SEE ALSO: The Flu Center
In October, a team of Navajo County paramedics distributed an average of 125 vaccines an hour, for a grand total of 370 flu shots at the drive-through clinic held at Heber-Overgaard fire station. This kind of outreach is especially important in the Arizona county due to its size-it's as large as Rhode Island, Delaware and Maryland combined.
"Part of what we're doing with this is actually training the community on what they would do in the event of bioterrorism or a pandemic-how they would then go get their meds," Cluff pointed out. "They don't even know they're getting taught, but we're showing them how they would be directed into these areas, how they would have to fill out paperwork and information, and then they'd drive up and they would get the shots or else we'd hand them medication through the window."
The last flu pandemic in the United States was the spread of H1N1, also known as swine flu. The situation was declared a public health emergency in April 2009, and by April 2010, an estimated 43 million to 89 million people had been infected globally, with more than 8,000 deaths, according to the CDC.
"Flu is just getting started; there have been no substantial outbreaks so far," said Bill Schaffner, MD, medical director of the National Foundation for Infectious Diseases (NFID), in an interview with ADVANCE. "To date, the viruses isolated from early cases are a good match with what is in the vaccine."
In addition to drive-through clinics, efforts are being made to bring vaccines to patients. Residents of more than 35 cities recently had the option of getting a flu shot via Uber. On Nov.19, people used the app to request a vaccine and UberHEALTH delivered a nurse via Uber car right to that person's location. For $10, a nurse would be dispatched to provide a wellness pack and administer flu shots for up to 10 people.

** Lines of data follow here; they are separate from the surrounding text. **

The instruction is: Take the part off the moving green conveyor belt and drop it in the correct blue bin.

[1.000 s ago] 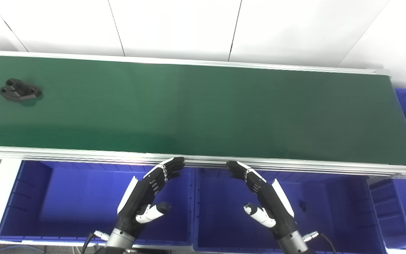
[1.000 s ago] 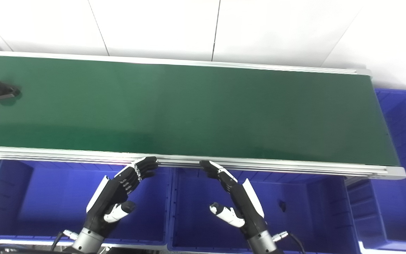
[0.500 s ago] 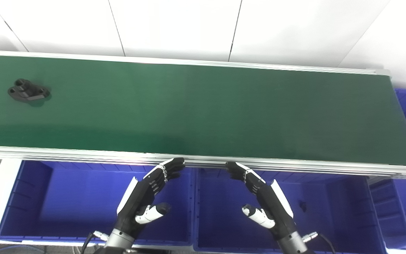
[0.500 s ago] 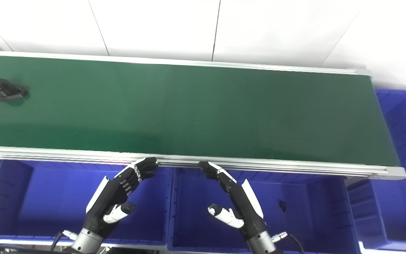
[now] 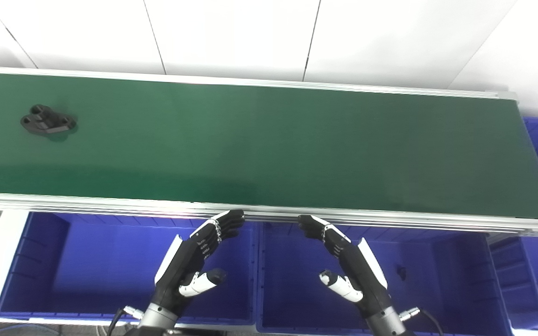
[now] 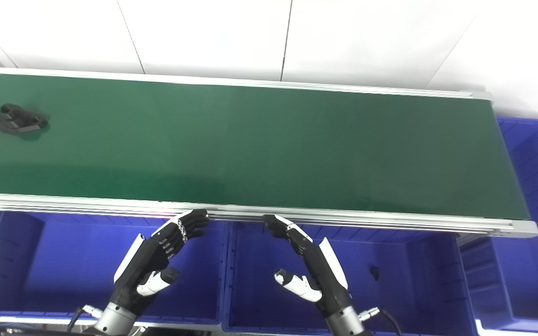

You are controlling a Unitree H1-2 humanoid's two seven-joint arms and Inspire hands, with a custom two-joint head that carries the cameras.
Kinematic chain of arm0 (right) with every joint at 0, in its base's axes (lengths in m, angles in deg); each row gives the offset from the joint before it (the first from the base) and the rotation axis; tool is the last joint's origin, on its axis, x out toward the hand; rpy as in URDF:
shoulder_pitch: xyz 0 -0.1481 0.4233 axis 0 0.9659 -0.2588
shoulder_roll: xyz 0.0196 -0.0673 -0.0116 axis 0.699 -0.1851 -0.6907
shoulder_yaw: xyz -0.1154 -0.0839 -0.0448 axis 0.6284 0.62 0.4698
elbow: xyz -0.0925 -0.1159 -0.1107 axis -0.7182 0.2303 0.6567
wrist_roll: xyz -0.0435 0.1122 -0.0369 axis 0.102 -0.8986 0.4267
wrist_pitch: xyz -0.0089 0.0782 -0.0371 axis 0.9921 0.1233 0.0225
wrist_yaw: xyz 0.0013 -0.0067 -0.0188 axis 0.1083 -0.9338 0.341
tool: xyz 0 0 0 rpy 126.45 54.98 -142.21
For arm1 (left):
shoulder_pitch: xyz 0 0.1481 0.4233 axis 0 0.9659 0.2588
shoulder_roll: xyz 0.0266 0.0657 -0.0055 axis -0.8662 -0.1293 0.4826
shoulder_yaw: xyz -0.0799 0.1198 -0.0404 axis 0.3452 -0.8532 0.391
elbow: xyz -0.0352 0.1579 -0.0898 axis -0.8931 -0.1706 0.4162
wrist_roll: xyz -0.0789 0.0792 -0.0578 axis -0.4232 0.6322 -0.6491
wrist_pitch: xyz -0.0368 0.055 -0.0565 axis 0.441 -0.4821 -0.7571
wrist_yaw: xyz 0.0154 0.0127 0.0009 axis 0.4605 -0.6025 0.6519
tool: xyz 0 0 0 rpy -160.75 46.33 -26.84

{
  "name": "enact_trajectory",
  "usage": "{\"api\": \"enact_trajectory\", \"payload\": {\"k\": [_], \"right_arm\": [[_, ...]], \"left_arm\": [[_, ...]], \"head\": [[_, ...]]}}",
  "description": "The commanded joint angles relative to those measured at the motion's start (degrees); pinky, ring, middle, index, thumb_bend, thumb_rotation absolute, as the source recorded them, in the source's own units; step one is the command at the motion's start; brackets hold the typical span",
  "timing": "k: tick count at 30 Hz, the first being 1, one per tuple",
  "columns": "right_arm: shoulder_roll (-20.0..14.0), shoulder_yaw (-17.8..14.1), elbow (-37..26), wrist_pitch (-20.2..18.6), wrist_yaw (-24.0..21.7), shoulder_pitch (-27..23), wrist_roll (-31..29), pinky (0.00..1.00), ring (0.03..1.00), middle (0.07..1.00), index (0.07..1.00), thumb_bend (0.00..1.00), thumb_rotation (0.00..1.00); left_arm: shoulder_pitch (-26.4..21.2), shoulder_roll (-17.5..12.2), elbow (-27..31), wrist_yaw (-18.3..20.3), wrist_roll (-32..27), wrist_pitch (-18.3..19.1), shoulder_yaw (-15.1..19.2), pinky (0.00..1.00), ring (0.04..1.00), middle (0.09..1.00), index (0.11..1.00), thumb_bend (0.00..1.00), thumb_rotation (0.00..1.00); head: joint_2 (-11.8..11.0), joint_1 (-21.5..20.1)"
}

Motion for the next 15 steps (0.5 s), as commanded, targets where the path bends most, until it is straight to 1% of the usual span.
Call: {"api": "enact_trajectory", "payload": {"k": [1,6,12,15], "right_arm": [[-0.2,0.1,-0.8,2.4,0.0,-0.1,-0.3,0.83,0.860,0.865,0.840,0.77,0.85],[-0.3,0.0,-0.6,2.4,-0.2,-0.2,-0.5,0.83,0.866,0.867,0.847,0.78,0.84],[0.2,0.0,0.4,2.4,0.0,-0.7,-0.9,0.79,0.839,0.851,0.831,0.78,0.83],[0.3,0.0,0.7,2.4,0.0,-0.9,-1.1,0.79,0.836,0.850,0.829,0.77,0.83]], "left_arm": [[0.3,0.0,0.5,0.9,-0.8,-1.7,-0.2,0.83,0.848,0.831,0.814,0.89,0.73],[0.0,0.1,0.0,0.8,-0.6,-1.7,-0.1,0.82,0.845,0.830,0.811,0.89,0.74],[-0.2,0.0,-0.4,1.1,-1.0,-1.7,-0.1,0.83,0.849,0.833,0.810,0.89,0.74],[-0.2,-0.1,-0.4,1.1,-1.0,-1.7,0.0,0.83,0.846,0.829,0.811,0.89,0.73]], "head": [[0.0,0.0],[-0.6,0.1],[-1.0,0.0],[-1.1,0.0]]}}
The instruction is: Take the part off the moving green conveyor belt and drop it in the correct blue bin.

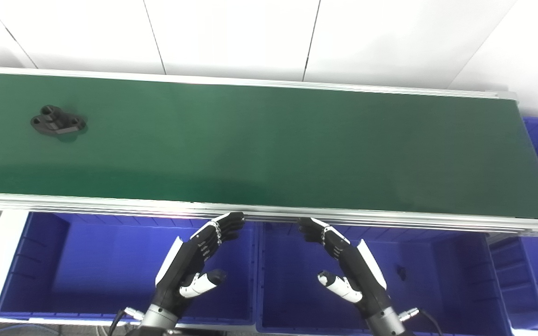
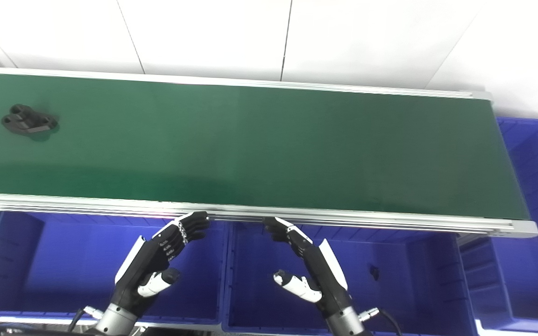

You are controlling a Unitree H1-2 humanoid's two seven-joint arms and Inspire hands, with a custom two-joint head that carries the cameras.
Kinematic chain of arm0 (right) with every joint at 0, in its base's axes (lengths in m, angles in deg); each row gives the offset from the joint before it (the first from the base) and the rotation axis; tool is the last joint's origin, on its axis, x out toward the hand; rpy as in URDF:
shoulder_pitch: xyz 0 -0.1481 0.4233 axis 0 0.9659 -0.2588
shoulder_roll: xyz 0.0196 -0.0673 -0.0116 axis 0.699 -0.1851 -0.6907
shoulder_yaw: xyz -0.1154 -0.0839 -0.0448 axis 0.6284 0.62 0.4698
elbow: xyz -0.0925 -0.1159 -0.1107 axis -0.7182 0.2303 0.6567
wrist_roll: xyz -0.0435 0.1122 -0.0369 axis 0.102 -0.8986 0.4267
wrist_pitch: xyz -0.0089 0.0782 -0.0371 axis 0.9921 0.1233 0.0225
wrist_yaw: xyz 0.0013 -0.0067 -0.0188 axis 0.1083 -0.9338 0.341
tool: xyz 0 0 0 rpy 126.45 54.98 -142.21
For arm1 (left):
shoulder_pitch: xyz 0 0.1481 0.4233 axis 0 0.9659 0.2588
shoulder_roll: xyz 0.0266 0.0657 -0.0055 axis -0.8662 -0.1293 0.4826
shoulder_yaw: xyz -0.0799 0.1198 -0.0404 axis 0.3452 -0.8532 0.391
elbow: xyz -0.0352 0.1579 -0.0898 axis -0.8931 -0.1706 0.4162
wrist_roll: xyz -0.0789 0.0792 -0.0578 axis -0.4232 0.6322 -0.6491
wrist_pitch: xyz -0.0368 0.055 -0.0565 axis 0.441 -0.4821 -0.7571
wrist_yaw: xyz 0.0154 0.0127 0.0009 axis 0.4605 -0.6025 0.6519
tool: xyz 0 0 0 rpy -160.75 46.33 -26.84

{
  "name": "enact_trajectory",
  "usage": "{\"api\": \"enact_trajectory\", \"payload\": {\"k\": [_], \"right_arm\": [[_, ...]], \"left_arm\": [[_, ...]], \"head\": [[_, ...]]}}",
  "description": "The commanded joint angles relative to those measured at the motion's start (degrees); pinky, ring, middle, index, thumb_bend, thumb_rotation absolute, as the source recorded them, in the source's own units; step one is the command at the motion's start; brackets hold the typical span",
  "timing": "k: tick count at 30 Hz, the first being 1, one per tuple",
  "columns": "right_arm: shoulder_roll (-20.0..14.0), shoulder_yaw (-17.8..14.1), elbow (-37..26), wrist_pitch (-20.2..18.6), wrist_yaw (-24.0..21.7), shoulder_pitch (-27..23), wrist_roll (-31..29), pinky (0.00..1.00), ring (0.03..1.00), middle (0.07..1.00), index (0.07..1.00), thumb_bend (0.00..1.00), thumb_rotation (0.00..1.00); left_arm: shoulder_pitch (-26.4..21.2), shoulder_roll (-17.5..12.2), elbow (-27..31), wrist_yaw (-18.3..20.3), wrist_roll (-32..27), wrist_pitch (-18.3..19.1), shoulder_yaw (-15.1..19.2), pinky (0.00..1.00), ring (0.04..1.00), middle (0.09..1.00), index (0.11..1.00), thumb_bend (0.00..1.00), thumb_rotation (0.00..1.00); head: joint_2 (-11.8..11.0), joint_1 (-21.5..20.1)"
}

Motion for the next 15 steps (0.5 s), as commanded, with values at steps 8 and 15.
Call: {"api": "enact_trajectory", "payload": {"k": [8,15], "right_arm": [[0.4,-0.1,-0.9,2.4,-0.2,-0.3,-1.0,0.80,0.838,0.849,0.829,0.78,0.82],[0.1,0.1,-0.8,2.4,0.0,-0.5,-0.7,0.79,0.839,0.852,0.828,0.77,0.82]], "left_arm": [[-0.2,0.3,0.6,1.2,-0.7,-1.7,0.4,0.81,0.837,0.827,0.808,0.90,0.73],[-0.4,0.4,0.2,1.6,-0.8,-1.7,0.6,0.81,0.839,0.828,0.806,0.90,0.73]], "head": [[-0.2,0.1],[-0.7,0.2]]}}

Outside of the 1-day event, Uber helps people find a flu shot with VaccineFinder. Using a person's current location, the website finds a list of nearby places where a flu vaccine is available.
In 2014, UberHEALTH provided 2,057 people with flu vaccines. A fraction of that group returned surveys about their flu shot preferences, which were analyzed and later published in the Annals of Internal Medicine. The study, titled "On-Demand Delivery of Influenza Vaccination," found that only 30% of vaccine recipients were "definitely likely" to receive a flu shot from traditional providers, indicating that the Uber service was a factor in the decision to vaccinate. Meanwhile, 78% indicated that delivery of the vaccine was "very important."

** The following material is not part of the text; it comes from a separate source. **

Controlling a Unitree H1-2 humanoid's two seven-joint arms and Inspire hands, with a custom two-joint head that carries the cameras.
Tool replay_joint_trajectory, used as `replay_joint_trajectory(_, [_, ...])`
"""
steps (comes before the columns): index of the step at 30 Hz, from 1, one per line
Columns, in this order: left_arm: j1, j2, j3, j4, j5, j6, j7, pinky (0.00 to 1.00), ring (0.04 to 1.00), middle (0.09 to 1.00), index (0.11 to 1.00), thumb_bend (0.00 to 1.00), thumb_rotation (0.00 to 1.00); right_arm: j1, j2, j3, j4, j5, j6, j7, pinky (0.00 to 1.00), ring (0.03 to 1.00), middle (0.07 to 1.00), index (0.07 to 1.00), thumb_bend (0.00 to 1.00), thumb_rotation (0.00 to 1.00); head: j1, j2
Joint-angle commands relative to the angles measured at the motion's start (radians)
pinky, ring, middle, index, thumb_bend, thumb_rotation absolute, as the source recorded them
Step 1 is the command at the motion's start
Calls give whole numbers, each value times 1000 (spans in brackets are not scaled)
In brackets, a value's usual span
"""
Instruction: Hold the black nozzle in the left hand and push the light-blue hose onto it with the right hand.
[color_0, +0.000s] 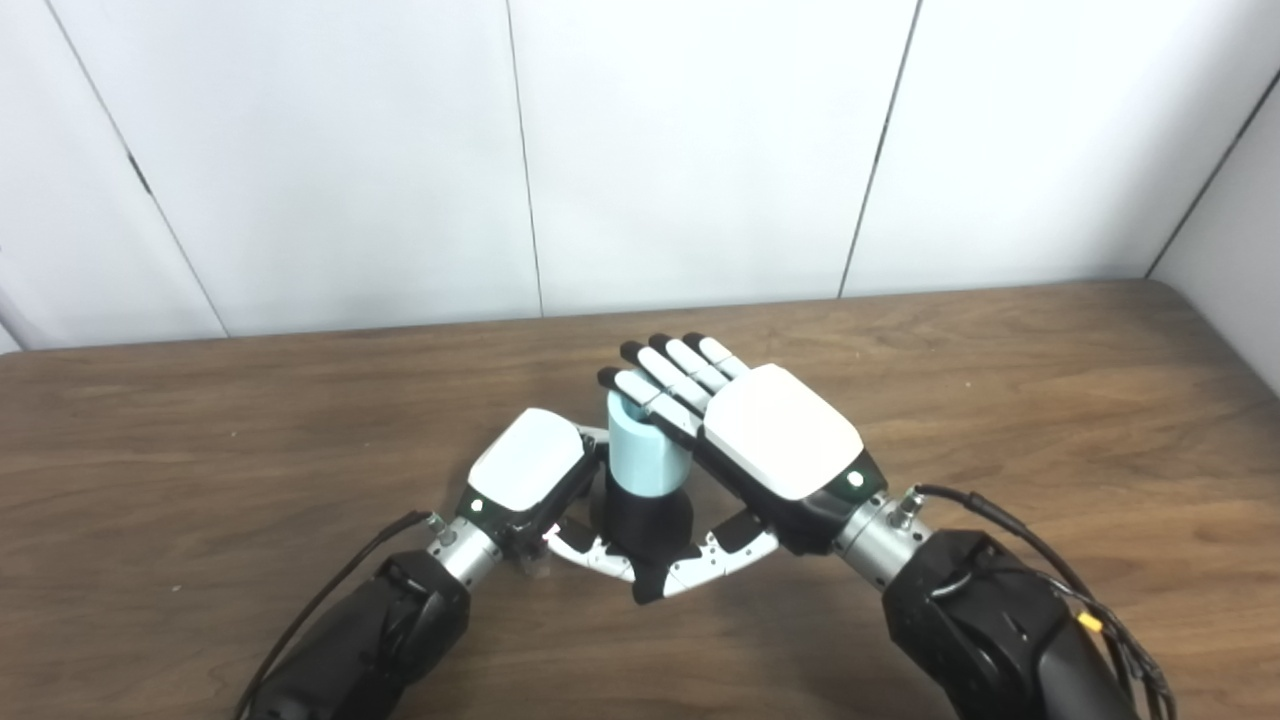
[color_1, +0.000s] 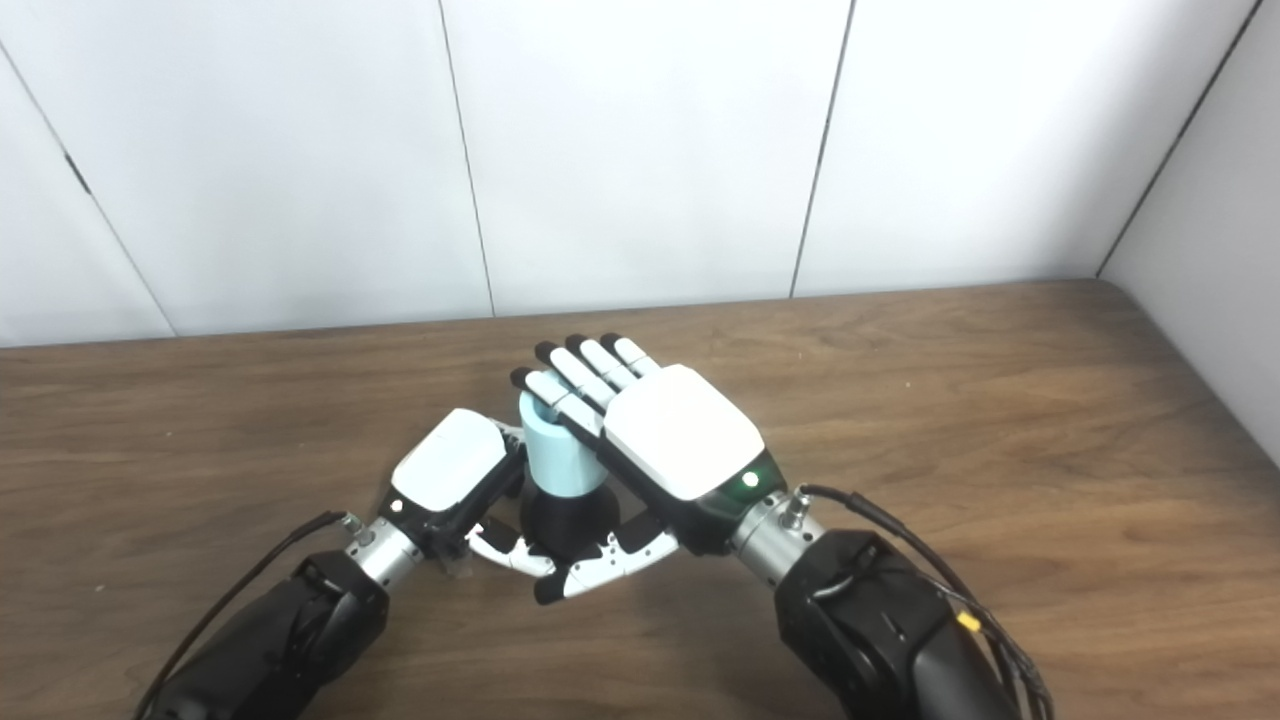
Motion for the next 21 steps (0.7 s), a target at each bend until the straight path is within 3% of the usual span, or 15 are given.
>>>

These efforts are intended to boost vaccination rates for people who may not get their annual flu shot because of convenience issues or geographic accessibility. The target demographic is 18- to 49-year-olds, who have one of the lowest vaccination rates-well below the national average of 47%, according to the CDC.
The NFID, CDC and the overall healthcare community continue to urge annual vaccination against influenza. National Influenza Vaccination Week, scheduled Dec. 6-12, will highlight the importance of the vaccine through the holiday season and beyond, so that more people are protected by February, when flu activity usually peaks.
"Drive-through clinics are fine and a clever way to make flu vaccines available," said Schaffner, of NFID. "Clinics at airports and the Uber offer are other imaginative approaches."
The typical American shops online, streams movies in the comfort of his or her living room, orders food using a smartphone, and can now access flu shots in similarly convenient ways. It seems the annual flu campaign has finally found a way to make vaccines stick.